WHAT THE TASK REQUIRES: Through to the final line, write out the records below exactly, omitting any images they contain.

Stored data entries

_____

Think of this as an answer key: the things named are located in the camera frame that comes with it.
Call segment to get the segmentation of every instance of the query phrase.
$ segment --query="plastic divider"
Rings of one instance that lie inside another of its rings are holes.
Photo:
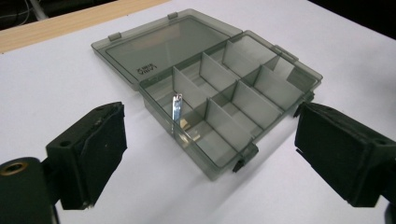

_____

RESULT OF THE EXERCISE:
Think of this as an answer key: the things named are located in the camera frame that comes with it.
Call segment to get the segmentation of every instance of the query phrase.
$ segment --query="plastic divider"
Rings of one instance that lie inside another of its rings are holes.
Photo:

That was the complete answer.